My first vote of thanks must go to Dr. Yoram Hazony of the Shalem Center-National Policy Institute in Jerusalem, who, not for the first time, shouldered the burden of being my editor, my research director, and my all-around sounding board. It was with him that I discussed and tested all the ideas in this book, drawing especially on his expertise in political philosophy to sharpen and hone the legal and moral aspects of a democracy's response to the dilemma of fighting terrorism while preserving civil liberties.
Colonel (res.) Yigal Carmon, a former adviser on terrorism to two Israeli prime ministers, deserves my heart-felt thanks for unstintingly making available to me his unique obervations on the operational methods of fighting terrorism.
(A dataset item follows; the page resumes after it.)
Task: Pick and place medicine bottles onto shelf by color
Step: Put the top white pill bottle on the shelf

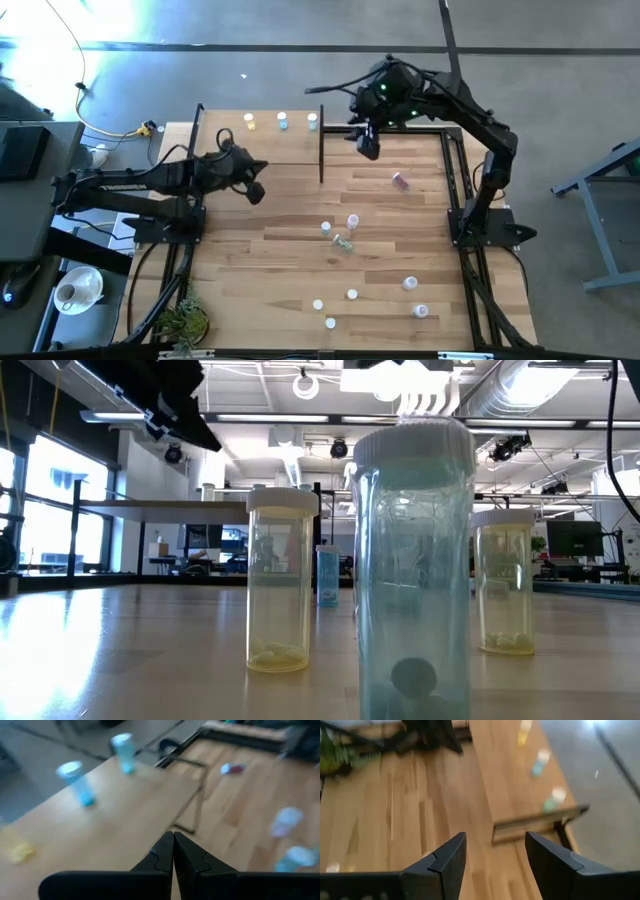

In this he drew not only from his own rich professional experience in Israel but also from his insights gleaned from a vast network of contacts with anti-terror
authorities in many lands, examples of which I have used liberally throughout these pages.
I am grateful to Boaz Ganor, a specialist on terrorism at the Hebrew University in Jerusalem, for having read the entire manuscript, offering important comments which served to clarify and amplify many passages.
I am much indebted to my publisher, Roger Straus, who with his boundless elan and unmatched nerve prodded me to write this book while in the throes of Israel's less than genteel politics. Roger's encouragement on the need to clearly state the fundamentals of fighting terrorism in the 1990s were as valuable to me as they were during our earlier collaboration on this subject in the 1980s. The form of the problem has changed, the need to address it has not.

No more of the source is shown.